L’On. Catanzaro chiama la regione ad un’azione di responsabilità sull’uso dell’acqua del lago Arancio

È protesta sul futuro del comprensorio agricolo del Lago Arancio, dove sindaci e un commissario straordinario regionale hanno chiesto risposte alla Regione sulla stagione irrigua 2026. A intervenire è il capogruppo del Pd all’Ars Michele Catanzaro, che parla di un malessere profondo che investe l’intera area agricola. Secondo l’esponente dem, il governo regionale continua a muoversi senza una reale programmazione, limitandosi a interventi tampone. Al centro delle preoccupazioni c’è il trasferimento dell’acqua dal Lago Arancio alla diga Garcia per fronteggiare l’emergenza idrica nel Trapanese.
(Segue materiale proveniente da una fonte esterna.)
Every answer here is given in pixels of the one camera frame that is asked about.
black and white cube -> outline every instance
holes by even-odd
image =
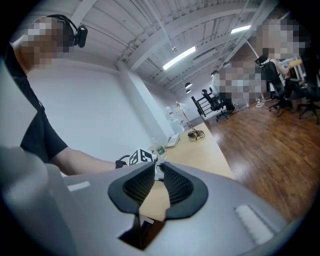
[[[145,150],[138,148],[130,157],[129,157],[129,166],[143,163],[143,162],[153,162],[153,155],[150,150]]]

black t-shirt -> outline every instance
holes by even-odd
[[[49,160],[64,150],[67,144],[50,125],[45,108],[31,89],[27,76],[22,70],[11,45],[8,46],[4,61],[23,95],[37,110],[23,137],[21,147],[40,157],[43,162],[48,163]]]

wooden desk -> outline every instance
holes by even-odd
[[[165,149],[167,160],[233,179],[228,163],[207,126],[201,123],[195,128],[204,131],[205,138],[190,141],[188,138],[190,130],[185,131],[175,147]],[[151,219],[163,221],[166,209],[169,207],[169,195],[165,185],[163,182],[155,181],[139,212]]]

black office chair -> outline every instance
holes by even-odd
[[[224,100],[221,97],[219,97],[218,95],[214,95],[214,94],[212,94],[212,95],[214,95],[213,97],[210,97],[209,94],[208,94],[208,91],[206,89],[202,90],[202,95],[209,102],[209,104],[211,106],[210,108],[211,108],[212,111],[221,111],[219,114],[217,114],[215,116],[215,119],[216,119],[217,122],[219,121],[219,119],[222,116],[224,116],[226,119],[229,119],[227,112],[223,111],[225,103],[224,103]]]
[[[293,111],[293,106],[291,100],[285,99],[286,89],[282,84],[276,65],[269,61],[265,64],[262,64],[268,59],[266,55],[260,56],[255,60],[255,63],[262,68],[262,79],[266,80],[267,90],[271,99],[277,99],[278,102],[268,108],[269,111],[272,109],[277,109],[276,116],[279,117],[279,112],[281,109],[290,108]],[[274,91],[271,91],[270,84],[273,85]]]
[[[316,110],[320,110],[320,106],[316,105],[315,102],[320,101],[320,88],[317,82],[317,74],[319,70],[319,63],[316,58],[316,54],[312,48],[307,48],[301,55],[303,66],[305,69],[305,85],[301,88],[302,97],[306,97],[308,100],[307,104],[299,104],[298,110],[301,107],[305,107],[303,112],[300,113],[299,119],[302,115],[308,111],[312,111],[316,117],[316,124],[319,125],[319,117]]]

plastic bottle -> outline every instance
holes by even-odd
[[[167,156],[166,156],[166,151],[164,149],[163,146],[161,146],[161,144],[156,140],[155,137],[152,138],[156,151],[158,152],[159,156],[163,159],[163,160],[167,160]]]

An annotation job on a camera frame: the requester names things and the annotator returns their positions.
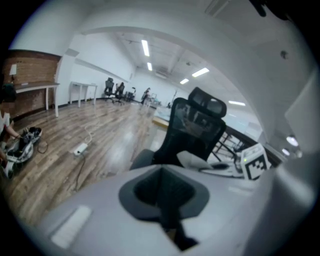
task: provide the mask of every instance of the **gray armrest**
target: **gray armrest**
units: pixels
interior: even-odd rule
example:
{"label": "gray armrest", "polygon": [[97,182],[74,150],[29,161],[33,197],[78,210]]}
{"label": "gray armrest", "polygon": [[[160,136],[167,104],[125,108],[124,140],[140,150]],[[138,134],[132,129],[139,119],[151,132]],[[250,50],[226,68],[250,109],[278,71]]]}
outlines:
{"label": "gray armrest", "polygon": [[130,170],[152,165],[152,162],[154,160],[154,155],[155,155],[155,152],[149,149],[142,150],[138,154],[138,156],[134,159],[130,167]]}

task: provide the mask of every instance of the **office chair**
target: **office chair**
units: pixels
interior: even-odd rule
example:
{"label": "office chair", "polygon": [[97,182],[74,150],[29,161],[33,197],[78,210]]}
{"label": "office chair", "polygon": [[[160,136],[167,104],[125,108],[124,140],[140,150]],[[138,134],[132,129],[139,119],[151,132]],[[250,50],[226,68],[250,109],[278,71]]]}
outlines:
{"label": "office chair", "polygon": [[121,101],[121,99],[124,97],[124,89],[125,89],[125,86],[124,85],[120,85],[118,87],[118,89],[116,89],[116,91],[114,93],[115,98],[116,98],[115,102],[120,103],[120,105],[124,105],[124,103]]}
{"label": "office chair", "polygon": [[114,99],[110,97],[111,95],[114,95],[114,94],[113,94],[113,88],[114,88],[114,84],[115,84],[115,83],[114,83],[113,81],[114,81],[114,80],[113,80],[111,77],[109,77],[108,80],[105,81],[104,94],[107,96],[107,97],[105,98],[105,101],[111,100],[112,103],[114,104],[114,103],[115,103]]}
{"label": "office chair", "polygon": [[196,87],[187,99],[173,102],[169,126],[160,149],[144,149],[133,161],[132,169],[153,164],[181,166],[177,154],[188,151],[207,160],[226,130],[221,119],[226,115],[226,104]]}
{"label": "office chair", "polygon": [[127,91],[126,92],[126,95],[125,95],[125,101],[126,102],[131,102],[135,98],[136,88],[132,87],[132,89],[134,89],[134,92],[132,92],[132,91]]}

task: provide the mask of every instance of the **ceiling light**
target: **ceiling light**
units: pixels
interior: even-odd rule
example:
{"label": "ceiling light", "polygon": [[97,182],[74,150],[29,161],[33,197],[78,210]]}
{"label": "ceiling light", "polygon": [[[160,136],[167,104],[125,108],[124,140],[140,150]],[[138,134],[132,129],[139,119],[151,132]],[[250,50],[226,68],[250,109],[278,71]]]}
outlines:
{"label": "ceiling light", "polygon": [[184,85],[185,83],[188,83],[189,82],[189,79],[183,79],[181,82],[180,82],[180,84],[182,84],[182,85]]}
{"label": "ceiling light", "polygon": [[297,151],[295,152],[295,154],[296,154],[296,157],[297,157],[297,158],[302,158],[302,151],[301,151],[301,150],[297,150]]}
{"label": "ceiling light", "polygon": [[148,42],[146,40],[141,40],[141,43],[142,43],[144,55],[149,57],[150,54],[149,54]]}
{"label": "ceiling light", "polygon": [[286,156],[290,156],[290,152],[286,148],[282,149],[282,153],[284,153]]}
{"label": "ceiling light", "polygon": [[152,71],[152,65],[151,65],[151,63],[148,62],[147,65],[148,65],[148,70]]}
{"label": "ceiling light", "polygon": [[235,105],[240,105],[240,106],[245,106],[245,105],[246,105],[246,104],[244,104],[243,102],[232,101],[232,100],[229,100],[229,103],[230,103],[230,104],[235,104]]}
{"label": "ceiling light", "polygon": [[289,142],[292,146],[298,147],[299,143],[293,135],[286,137],[286,141]]}
{"label": "ceiling light", "polygon": [[205,67],[205,68],[200,69],[199,71],[193,73],[192,76],[193,76],[194,78],[196,78],[196,77],[201,76],[201,75],[203,75],[204,73],[207,73],[207,72],[209,72],[209,69],[207,69],[207,68]]}

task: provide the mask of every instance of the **white cable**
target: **white cable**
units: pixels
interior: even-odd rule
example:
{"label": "white cable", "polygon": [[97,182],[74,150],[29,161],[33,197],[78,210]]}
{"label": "white cable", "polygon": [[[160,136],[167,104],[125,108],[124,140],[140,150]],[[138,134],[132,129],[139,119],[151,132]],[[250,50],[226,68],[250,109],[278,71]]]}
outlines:
{"label": "white cable", "polygon": [[93,128],[99,128],[101,126],[100,124],[100,119],[97,117],[97,114],[96,114],[96,108],[94,108],[94,115],[95,117],[98,119],[98,121],[94,124],[92,123],[89,123],[87,124],[85,127],[84,127],[84,130],[89,134],[89,136],[87,136],[85,139],[84,139],[84,142],[89,145],[89,143],[92,142],[93,140],[93,137],[95,136],[95,133],[93,131],[89,131],[88,128],[89,127],[93,127]]}

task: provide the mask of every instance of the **chair headrest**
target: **chair headrest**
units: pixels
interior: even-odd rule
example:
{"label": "chair headrest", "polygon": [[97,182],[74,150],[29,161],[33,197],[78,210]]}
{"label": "chair headrest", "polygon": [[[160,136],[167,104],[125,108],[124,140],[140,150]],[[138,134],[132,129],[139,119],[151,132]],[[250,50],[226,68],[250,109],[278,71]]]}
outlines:
{"label": "chair headrest", "polygon": [[227,113],[227,105],[222,100],[211,96],[199,87],[193,89],[188,101],[191,106],[211,117],[223,118]]}

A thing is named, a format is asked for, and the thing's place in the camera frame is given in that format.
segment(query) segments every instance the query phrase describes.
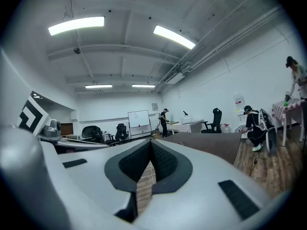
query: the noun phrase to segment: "whiteboard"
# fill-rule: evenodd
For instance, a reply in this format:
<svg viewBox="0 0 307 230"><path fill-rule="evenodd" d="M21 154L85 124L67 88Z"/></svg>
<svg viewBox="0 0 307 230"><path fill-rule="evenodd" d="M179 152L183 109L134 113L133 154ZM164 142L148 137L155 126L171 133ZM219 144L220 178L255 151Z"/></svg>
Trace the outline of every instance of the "whiteboard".
<svg viewBox="0 0 307 230"><path fill-rule="evenodd" d="M130 128L150 125L148 110L129 112L128 119L129 119Z"/></svg>

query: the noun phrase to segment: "white sneaker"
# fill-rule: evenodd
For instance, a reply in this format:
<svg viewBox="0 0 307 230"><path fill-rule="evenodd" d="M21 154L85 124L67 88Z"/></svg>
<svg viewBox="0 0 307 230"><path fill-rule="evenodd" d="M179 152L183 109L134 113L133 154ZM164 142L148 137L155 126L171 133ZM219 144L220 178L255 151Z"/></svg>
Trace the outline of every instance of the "white sneaker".
<svg viewBox="0 0 307 230"><path fill-rule="evenodd" d="M256 146L256 147L253 148L253 151L258 151L258 150L260 150L262 147L263 147L263 145L262 145L262 144L259 144L258 146Z"/></svg>

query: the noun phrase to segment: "wooden floor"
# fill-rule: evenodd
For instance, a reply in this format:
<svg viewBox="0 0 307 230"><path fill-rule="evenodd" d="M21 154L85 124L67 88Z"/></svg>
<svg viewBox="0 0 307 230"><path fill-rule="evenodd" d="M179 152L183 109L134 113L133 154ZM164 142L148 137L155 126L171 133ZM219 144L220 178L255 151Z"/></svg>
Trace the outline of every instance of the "wooden floor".
<svg viewBox="0 0 307 230"><path fill-rule="evenodd" d="M277 154L272 156L263 143L263 149L253 152L253 144L248 139L240 142L234 166L255 180L272 197L291 189L295 179L302 170L302 147L299 142L300 127L287 131L285 147L282 147L283 132L277 134ZM137 184L137 204L139 215L146 209L151 200L151 189L155 183L155 171L151 162L148 164Z"/></svg>

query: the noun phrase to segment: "person in black clothing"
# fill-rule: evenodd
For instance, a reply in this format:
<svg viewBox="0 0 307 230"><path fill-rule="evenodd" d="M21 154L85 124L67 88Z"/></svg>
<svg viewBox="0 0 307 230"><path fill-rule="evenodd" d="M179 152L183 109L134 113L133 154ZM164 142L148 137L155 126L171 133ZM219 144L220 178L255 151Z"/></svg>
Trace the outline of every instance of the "person in black clothing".
<svg viewBox="0 0 307 230"><path fill-rule="evenodd" d="M163 112L161 113L161 125L162 125L162 128L163 128L162 137L167 136L166 122L169 122L169 121L166 119L166 116L165 116L165 113L167 113L167 112L168 112L168 110L165 108L165 109L163 110Z"/></svg>
<svg viewBox="0 0 307 230"><path fill-rule="evenodd" d="M265 140L265 132L262 131L257 126L259 125L259 114L250 105L244 107L244 114L247 114L246 127L242 130L242 133L248 132L248 130L253 127L253 131L248 132L248 139L254 144L253 151L258 151L262 148L262 143Z"/></svg>

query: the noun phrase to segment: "black office chair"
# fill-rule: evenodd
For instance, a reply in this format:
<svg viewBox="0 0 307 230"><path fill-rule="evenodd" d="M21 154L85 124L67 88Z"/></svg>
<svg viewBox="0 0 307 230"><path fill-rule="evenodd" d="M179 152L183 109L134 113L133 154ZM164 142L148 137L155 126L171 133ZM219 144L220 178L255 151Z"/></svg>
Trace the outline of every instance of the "black office chair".
<svg viewBox="0 0 307 230"><path fill-rule="evenodd" d="M129 131L127 132L127 127L124 124L118 124L117 127L117 132L115 135L115 140L117 142L122 142L124 141L127 137L129 137Z"/></svg>
<svg viewBox="0 0 307 230"><path fill-rule="evenodd" d="M114 140L114 135L109 135L110 140L104 140L101 135L101 129L97 126L87 126L82 130L82 137L84 141L94 142L94 143L100 143L100 144L107 144L108 146L115 146L118 144Z"/></svg>
<svg viewBox="0 0 307 230"><path fill-rule="evenodd" d="M302 102L302 110L303 110L304 129L305 129L305 140L303 146L303 151L304 151L306 143L306 134L307 134L307 101Z"/></svg>
<svg viewBox="0 0 307 230"><path fill-rule="evenodd" d="M205 124L207 129L202 130L201 133L221 133L222 132L221 127L220 127L220 122L222 119L222 111L218 108L214 108L213 114L214 114L213 123L207 124L208 121L202 122Z"/></svg>

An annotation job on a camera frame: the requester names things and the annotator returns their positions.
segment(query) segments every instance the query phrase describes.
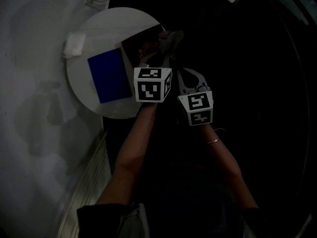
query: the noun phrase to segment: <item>sleeve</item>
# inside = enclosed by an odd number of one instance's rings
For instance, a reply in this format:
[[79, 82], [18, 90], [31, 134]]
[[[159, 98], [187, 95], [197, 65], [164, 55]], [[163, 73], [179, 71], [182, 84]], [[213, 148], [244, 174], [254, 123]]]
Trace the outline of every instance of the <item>sleeve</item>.
[[242, 211], [242, 217], [256, 238], [271, 238], [268, 223], [259, 208]]
[[126, 210], [127, 207], [121, 204], [91, 205], [78, 209], [78, 237], [116, 237], [120, 218]]

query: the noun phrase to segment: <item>table top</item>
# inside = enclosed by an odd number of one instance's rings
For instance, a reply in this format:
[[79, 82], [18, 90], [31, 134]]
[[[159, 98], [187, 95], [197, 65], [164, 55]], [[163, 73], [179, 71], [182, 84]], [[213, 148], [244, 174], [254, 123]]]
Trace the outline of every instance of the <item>table top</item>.
[[[101, 11], [89, 18], [78, 32], [86, 34], [80, 57], [67, 60], [67, 75], [78, 99], [91, 111], [112, 119], [135, 117], [141, 104], [135, 100], [133, 67], [121, 42], [145, 29], [158, 25], [153, 17], [143, 11], [117, 7]], [[120, 48], [132, 97], [100, 103], [87, 59]]]

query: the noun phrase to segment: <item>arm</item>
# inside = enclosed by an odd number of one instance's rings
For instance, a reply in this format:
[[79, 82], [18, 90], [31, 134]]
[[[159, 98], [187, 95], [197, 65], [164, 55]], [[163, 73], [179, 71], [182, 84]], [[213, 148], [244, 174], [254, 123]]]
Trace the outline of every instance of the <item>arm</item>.
[[[217, 134], [209, 124], [201, 125], [199, 132], [205, 143], [218, 138]], [[207, 148], [215, 163], [219, 166], [225, 183], [232, 190], [240, 209], [258, 208], [258, 205], [243, 180], [237, 161], [222, 141], [218, 140], [214, 144], [208, 144]]]
[[157, 104], [149, 104], [140, 113], [124, 141], [109, 183], [96, 204], [129, 205], [133, 188], [141, 171], [153, 128]]

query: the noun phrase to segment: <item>blue notebook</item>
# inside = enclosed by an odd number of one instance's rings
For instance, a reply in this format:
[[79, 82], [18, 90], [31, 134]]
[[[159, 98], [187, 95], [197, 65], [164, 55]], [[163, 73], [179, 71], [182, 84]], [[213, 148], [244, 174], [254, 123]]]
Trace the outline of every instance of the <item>blue notebook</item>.
[[120, 49], [88, 58], [100, 103], [131, 97]]

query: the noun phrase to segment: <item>wall stain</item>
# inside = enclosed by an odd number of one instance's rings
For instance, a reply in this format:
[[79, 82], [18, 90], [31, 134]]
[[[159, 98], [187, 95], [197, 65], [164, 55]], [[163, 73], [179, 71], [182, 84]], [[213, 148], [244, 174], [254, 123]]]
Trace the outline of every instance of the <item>wall stain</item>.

Una scelta che, secondo Catanzaro, penalizza quattro Comuni agricoli senza offrire soluzioni alternative. Il deputato ricorda di aver sollecitato la riattivazione dell’impianto di sollevamento Basso Belice Carboj, capace di garantire 10 milioni di metri cubi d’acqua. Un impegno assunto dall’ex assessore Barbagallo ma rimasto, ad oggi, senza seguito. Ora Catanzaro chiama in causa l’assessore Luca Sammartino. Il rischio, conclude, è che l’emergenza agricola si trasformi in una grave crisi sociale.